To do this, feel for the artery just below the thumb at the inside of your wrist. Once it’s located, place two fingers there and see how many pulses you feel over the course of 15 seconds. Multiply that number by four to learn your heart rate.

It should be noted that your heart rate is not your blood pressure—taking blood pressure with fingers is impossible—but having between 60 and 100 beats per minute would be considered “normal.” But if you’re wondering how to check your blood pressure by hand, you likely won’t be able to.

Target Blood Pressure Readings

How do you know whether your blood pressure is normal? Here are the ranges to pay attention to:

Classification Systolic Diastolic
Normal Less than 120 Less than 80
Elevated 120 to 129 Less than 80
Stage 1 High Blood Pressure (Hypertension) 130 to 139 80 to 89
Stage 2 High Blood Pressure (Hypertension) 140 or higher 90 or higher
Hypertensive Crisis (Call 911) Higher than 180 Higher than 120

Guidelines to Follow before Measuring Your Blood Pressure

The American Heart Association has developed a set of guidelines for home blood pressure monitoring:

  • Don’t smoke or drink coffee for 30 minutes prior to a reading.
  • Go to the bathroom prior to the test.
  • Relax for five minutes before the measurement. Sit in the chair where you’re taking it so you don’t have to move.
  • Sit on a chair with a firm back and with your feet flat on the floor. Place your arm on a solid, flat surface (like a desk or chair) at chest level. Place the middle of the cuff directly above the bend of your elbow.
  • Take multiple readings (up to three) one minute apart and take the average.
  • Take your readings at the same time every day, or as instructed by your healthcare provider.
  • Record the reading, along with the date and time, in a journal.
  • Take your records to your next medical appointment
  • If you have several high readings, call your doctor. A single high reading is unlikely anything to worry about, but a number of them on consecutive days or during a single measurement period could indicate an emergency.
  • If the reading reaches a systolic blood pressure of 180 or higher or diastolic pressure of 110 or higher, call your local emergency responders.

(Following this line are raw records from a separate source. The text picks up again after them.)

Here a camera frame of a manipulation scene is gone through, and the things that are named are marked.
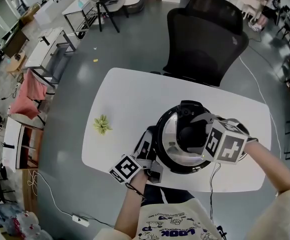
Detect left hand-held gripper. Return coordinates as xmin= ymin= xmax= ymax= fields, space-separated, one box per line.
xmin=109 ymin=130 xmax=164 ymax=185

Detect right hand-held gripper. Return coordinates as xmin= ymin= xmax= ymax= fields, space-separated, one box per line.
xmin=185 ymin=112 xmax=260 ymax=165

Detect black pressure cooker pot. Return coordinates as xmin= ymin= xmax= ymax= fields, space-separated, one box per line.
xmin=146 ymin=125 xmax=212 ymax=175

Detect pressure cooker lid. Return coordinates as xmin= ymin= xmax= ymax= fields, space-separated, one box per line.
xmin=156 ymin=99 xmax=220 ymax=169

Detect person's left forearm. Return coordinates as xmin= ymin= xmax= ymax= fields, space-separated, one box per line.
xmin=114 ymin=170 xmax=149 ymax=235

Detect person's right forearm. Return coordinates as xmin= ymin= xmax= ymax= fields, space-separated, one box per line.
xmin=243 ymin=140 xmax=290 ymax=197

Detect small green succulent plant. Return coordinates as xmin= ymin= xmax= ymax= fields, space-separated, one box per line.
xmin=93 ymin=114 xmax=113 ymax=136

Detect person's dark trousers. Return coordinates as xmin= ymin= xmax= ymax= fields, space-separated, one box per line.
xmin=142 ymin=183 xmax=196 ymax=206

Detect black mesh office chair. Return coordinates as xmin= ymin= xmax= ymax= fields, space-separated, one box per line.
xmin=162 ymin=0 xmax=250 ymax=88

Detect white power strip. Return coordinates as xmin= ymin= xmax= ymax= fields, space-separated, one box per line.
xmin=71 ymin=214 xmax=91 ymax=228

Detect wooden floor board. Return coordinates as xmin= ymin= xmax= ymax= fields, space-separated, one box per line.
xmin=21 ymin=168 xmax=40 ymax=211

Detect pink cloth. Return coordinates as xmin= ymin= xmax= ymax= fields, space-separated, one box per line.
xmin=9 ymin=68 xmax=48 ymax=120

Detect white cabinet brown drawers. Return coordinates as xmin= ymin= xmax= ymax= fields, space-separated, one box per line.
xmin=1 ymin=117 xmax=45 ymax=173

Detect white table grey drawer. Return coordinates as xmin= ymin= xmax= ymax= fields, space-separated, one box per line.
xmin=24 ymin=27 xmax=76 ymax=89

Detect pile of plastic bags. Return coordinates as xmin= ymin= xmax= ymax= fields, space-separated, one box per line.
xmin=0 ymin=202 xmax=46 ymax=240

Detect grey chair black legs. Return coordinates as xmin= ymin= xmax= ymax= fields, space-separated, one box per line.
xmin=86 ymin=0 xmax=130 ymax=34

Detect brown wooden desk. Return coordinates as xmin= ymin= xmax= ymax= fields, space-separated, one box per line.
xmin=1 ymin=25 xmax=30 ymax=59

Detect long white counter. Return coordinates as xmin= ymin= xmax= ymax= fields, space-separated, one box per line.
xmin=33 ymin=0 xmax=71 ymax=26

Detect cardboard box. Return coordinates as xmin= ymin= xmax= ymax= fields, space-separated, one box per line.
xmin=19 ymin=2 xmax=42 ymax=24

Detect left hand-held gripper cable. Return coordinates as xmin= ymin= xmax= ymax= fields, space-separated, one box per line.
xmin=124 ymin=182 xmax=148 ymax=203

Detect hand-held gripper cable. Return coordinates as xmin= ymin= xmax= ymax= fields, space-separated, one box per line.
xmin=209 ymin=162 xmax=222 ymax=226
xmin=124 ymin=182 xmax=148 ymax=203

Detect right hand-held gripper cable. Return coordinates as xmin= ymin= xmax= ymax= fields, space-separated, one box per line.
xmin=209 ymin=162 xmax=222 ymax=226

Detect black floor cable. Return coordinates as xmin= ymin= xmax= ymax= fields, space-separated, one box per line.
xmin=247 ymin=37 xmax=286 ymax=81

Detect white cable with tangle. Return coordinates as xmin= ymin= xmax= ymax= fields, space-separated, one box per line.
xmin=27 ymin=170 xmax=75 ymax=217

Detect white table wire shelf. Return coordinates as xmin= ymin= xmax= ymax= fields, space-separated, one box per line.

Additional tips that can improve accuracy include:

  • Measuring twice per day: Do it in the morning before eating or taking any medications, and then again in the evening. These are the probably the best times to check blood pressure because they become routine.
  • Not measuring immediately upon waking: Try getting breakfast started and brushing your teeth first. Just don’t eat, drink coffee, smoke, or take medication before the reading.
  • Measuring bare arms: Place the cuff on your bare skin, not over your sleeves.

Measuring Blood Pressure at Home Can Protect Your Health

Monitoring your blood pressure at home with daily readings is a great way to stay on top of your health and track your progress. An automated at-home monitor provides the most accurate readings and is highly recommended for anyone concerned with their blood pressure, heart health, and overall well-being.